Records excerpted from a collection

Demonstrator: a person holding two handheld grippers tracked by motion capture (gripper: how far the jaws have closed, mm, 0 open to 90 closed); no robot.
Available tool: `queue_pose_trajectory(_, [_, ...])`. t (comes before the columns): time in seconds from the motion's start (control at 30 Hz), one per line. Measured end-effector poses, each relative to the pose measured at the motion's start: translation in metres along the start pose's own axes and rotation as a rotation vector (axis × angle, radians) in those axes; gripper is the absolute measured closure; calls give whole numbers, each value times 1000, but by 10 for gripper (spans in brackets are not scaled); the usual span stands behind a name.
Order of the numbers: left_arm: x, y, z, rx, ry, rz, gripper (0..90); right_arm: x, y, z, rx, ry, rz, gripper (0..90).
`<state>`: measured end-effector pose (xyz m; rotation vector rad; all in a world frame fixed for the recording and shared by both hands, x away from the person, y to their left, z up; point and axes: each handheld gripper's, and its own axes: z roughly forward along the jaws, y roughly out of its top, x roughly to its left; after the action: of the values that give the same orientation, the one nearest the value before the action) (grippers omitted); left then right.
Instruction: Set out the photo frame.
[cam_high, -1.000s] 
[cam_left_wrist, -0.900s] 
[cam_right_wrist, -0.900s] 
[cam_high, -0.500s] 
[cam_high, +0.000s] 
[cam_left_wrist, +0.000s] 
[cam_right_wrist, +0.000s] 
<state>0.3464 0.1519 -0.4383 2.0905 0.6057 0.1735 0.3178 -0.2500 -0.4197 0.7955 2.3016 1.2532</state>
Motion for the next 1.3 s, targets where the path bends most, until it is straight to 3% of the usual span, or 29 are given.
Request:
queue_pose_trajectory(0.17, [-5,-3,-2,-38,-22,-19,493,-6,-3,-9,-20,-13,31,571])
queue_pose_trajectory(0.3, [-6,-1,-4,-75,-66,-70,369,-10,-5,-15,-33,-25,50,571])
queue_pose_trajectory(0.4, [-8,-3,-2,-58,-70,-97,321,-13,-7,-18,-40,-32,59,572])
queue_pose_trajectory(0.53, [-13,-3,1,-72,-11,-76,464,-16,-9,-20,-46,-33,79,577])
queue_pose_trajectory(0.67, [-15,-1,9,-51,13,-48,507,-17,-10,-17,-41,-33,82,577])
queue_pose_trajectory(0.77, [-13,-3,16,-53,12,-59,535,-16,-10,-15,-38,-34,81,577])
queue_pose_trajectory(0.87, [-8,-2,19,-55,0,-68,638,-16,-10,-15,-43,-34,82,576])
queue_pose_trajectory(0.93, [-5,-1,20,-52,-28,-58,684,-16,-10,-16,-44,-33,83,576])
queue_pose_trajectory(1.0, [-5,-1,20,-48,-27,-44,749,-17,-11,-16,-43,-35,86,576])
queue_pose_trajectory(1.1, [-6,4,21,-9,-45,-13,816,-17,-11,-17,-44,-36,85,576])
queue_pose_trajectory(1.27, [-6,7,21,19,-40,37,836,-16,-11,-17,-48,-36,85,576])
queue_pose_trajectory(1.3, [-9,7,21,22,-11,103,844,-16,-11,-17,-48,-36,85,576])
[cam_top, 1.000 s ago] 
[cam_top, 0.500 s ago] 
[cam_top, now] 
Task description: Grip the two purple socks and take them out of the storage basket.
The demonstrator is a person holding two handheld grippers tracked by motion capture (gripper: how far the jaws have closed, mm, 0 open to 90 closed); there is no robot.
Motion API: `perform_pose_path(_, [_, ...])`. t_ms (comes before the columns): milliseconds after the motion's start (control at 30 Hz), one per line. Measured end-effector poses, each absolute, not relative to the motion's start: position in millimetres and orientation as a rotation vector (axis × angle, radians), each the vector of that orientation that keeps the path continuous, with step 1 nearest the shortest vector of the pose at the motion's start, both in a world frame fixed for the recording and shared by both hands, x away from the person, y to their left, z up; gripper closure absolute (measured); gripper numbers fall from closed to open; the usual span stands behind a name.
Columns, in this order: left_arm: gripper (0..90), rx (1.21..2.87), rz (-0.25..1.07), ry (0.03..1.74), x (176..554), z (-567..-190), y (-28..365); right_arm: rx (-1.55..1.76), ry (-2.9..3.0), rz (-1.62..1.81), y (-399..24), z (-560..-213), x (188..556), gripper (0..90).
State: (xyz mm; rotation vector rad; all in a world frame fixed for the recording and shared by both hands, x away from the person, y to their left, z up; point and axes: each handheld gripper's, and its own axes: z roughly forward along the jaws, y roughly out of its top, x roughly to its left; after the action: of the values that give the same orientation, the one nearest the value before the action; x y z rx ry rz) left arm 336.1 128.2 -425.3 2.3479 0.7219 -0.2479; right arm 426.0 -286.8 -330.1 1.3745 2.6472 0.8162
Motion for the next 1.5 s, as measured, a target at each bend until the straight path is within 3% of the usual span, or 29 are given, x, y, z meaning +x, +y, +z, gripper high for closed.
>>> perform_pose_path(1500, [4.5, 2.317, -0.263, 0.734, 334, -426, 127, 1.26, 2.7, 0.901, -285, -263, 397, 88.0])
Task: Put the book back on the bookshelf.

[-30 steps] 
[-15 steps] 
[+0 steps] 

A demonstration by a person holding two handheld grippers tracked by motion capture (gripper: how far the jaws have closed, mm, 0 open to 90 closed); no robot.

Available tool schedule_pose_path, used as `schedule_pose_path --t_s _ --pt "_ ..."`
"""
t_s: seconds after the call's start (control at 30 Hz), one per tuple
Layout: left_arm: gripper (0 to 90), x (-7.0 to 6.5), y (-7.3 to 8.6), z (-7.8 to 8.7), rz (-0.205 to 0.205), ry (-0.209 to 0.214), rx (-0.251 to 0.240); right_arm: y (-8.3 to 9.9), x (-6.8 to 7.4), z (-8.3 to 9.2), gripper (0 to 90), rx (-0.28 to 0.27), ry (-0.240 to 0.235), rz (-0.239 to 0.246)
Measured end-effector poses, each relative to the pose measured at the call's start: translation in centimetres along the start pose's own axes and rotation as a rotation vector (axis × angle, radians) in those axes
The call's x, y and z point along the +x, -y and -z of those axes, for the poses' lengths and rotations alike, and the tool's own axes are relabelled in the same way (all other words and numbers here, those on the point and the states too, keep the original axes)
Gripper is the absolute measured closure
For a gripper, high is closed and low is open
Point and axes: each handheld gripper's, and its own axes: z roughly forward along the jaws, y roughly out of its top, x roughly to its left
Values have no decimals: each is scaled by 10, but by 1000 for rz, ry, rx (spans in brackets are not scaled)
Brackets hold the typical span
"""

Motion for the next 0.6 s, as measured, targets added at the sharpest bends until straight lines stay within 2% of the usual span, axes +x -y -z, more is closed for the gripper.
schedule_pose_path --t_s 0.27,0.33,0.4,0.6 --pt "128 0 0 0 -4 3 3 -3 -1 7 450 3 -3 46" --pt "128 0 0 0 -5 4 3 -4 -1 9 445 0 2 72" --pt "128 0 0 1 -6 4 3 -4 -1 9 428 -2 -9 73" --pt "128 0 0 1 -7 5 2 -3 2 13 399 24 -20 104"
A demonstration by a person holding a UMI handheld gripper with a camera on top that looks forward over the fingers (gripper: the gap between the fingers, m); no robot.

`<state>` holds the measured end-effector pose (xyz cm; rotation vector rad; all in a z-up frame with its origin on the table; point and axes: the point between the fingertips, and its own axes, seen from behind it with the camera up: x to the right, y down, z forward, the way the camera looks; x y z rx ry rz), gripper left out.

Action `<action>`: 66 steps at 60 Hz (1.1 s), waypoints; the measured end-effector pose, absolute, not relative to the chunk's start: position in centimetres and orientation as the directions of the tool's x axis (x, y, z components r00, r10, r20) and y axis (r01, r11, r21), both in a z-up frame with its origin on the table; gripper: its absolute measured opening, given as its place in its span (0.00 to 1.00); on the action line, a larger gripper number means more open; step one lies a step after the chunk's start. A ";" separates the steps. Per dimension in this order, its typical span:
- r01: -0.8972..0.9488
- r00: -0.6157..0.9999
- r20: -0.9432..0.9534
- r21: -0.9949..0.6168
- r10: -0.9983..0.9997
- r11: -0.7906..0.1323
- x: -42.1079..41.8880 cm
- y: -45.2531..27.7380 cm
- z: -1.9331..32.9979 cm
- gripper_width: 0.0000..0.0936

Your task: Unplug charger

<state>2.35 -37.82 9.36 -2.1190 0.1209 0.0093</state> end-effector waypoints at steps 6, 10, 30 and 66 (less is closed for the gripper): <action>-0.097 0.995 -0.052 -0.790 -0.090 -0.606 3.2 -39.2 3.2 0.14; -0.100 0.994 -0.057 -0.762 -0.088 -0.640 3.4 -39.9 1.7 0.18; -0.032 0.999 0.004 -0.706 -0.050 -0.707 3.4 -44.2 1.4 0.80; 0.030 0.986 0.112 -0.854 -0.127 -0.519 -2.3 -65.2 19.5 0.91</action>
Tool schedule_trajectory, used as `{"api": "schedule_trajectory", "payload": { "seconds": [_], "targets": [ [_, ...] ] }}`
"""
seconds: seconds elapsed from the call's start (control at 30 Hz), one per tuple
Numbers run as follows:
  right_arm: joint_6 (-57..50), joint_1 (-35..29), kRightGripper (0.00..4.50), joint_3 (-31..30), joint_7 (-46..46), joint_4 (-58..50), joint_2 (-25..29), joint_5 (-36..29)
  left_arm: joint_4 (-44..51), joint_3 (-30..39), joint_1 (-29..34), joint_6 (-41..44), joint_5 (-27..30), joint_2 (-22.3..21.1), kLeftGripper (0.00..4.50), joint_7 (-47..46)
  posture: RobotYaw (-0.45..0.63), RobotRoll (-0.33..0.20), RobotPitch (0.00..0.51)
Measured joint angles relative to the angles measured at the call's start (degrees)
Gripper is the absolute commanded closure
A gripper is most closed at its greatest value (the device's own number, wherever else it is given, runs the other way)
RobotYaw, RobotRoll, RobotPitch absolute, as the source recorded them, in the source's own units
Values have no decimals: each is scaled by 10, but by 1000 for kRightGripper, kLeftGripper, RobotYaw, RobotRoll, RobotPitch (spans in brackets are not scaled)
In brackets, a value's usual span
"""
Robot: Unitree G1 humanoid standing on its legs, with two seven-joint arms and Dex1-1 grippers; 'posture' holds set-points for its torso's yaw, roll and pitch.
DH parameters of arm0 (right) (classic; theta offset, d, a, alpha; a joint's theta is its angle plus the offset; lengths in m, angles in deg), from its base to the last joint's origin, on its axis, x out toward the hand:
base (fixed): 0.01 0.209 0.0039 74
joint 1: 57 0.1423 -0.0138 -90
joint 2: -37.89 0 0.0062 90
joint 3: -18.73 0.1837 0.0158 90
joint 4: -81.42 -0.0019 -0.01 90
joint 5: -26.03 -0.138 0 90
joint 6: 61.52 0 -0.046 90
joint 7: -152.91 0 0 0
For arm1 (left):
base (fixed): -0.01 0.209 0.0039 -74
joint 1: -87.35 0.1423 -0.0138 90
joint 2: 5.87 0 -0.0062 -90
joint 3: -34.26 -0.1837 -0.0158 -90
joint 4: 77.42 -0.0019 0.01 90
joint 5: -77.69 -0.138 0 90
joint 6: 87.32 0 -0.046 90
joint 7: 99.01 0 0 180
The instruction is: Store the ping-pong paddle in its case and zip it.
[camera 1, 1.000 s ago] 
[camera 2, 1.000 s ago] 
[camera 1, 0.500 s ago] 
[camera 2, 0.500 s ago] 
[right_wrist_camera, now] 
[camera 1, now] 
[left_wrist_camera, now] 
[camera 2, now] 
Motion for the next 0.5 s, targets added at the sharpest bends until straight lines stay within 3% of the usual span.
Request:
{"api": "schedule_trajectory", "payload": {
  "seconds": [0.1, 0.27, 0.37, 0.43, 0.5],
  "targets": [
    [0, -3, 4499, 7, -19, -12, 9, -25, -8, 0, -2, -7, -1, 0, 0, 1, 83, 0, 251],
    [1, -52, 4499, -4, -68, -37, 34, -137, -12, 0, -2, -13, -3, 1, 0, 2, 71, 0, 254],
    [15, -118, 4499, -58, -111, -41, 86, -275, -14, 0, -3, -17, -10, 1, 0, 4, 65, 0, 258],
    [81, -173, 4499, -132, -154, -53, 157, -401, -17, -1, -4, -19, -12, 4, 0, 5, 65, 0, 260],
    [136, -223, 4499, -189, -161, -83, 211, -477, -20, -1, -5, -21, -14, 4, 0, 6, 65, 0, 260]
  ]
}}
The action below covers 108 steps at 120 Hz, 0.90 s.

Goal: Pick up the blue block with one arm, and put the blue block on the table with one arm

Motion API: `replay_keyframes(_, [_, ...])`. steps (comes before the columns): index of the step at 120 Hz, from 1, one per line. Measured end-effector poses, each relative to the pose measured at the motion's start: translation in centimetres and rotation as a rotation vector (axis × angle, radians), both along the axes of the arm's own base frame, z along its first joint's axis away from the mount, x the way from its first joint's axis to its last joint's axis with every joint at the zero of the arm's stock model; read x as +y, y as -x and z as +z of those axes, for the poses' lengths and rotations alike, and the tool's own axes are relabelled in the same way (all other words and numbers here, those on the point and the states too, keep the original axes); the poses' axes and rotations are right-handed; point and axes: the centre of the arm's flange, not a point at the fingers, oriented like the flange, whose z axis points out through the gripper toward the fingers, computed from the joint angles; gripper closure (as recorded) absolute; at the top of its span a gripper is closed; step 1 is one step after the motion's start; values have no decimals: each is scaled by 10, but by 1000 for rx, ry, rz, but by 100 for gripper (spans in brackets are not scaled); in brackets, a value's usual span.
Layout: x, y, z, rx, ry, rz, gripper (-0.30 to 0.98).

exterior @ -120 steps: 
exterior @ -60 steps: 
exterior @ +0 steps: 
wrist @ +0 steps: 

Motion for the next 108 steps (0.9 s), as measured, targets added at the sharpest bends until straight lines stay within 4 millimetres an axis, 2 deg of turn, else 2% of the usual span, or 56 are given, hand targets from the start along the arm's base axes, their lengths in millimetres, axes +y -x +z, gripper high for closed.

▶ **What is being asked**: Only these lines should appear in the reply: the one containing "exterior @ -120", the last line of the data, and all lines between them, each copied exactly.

▶ **Exercise answer**:
exterior @ -120 steps: 
exterior @ -60 steps: 
exterior @ +0 steps: 
wrist @ +0 steps: 

Motion for the next 108 steps (0.9 s), as measured, targets added at the sharpest bends until straight lines stay within 4 millimetres an axis, 2 deg of turn, else 2% of the usual span, or 56 are given, hand targets from the start along the arm's base axes, their lengths in millimetres, axes +y -x +z, gripper high for closed.

This finishes the answer.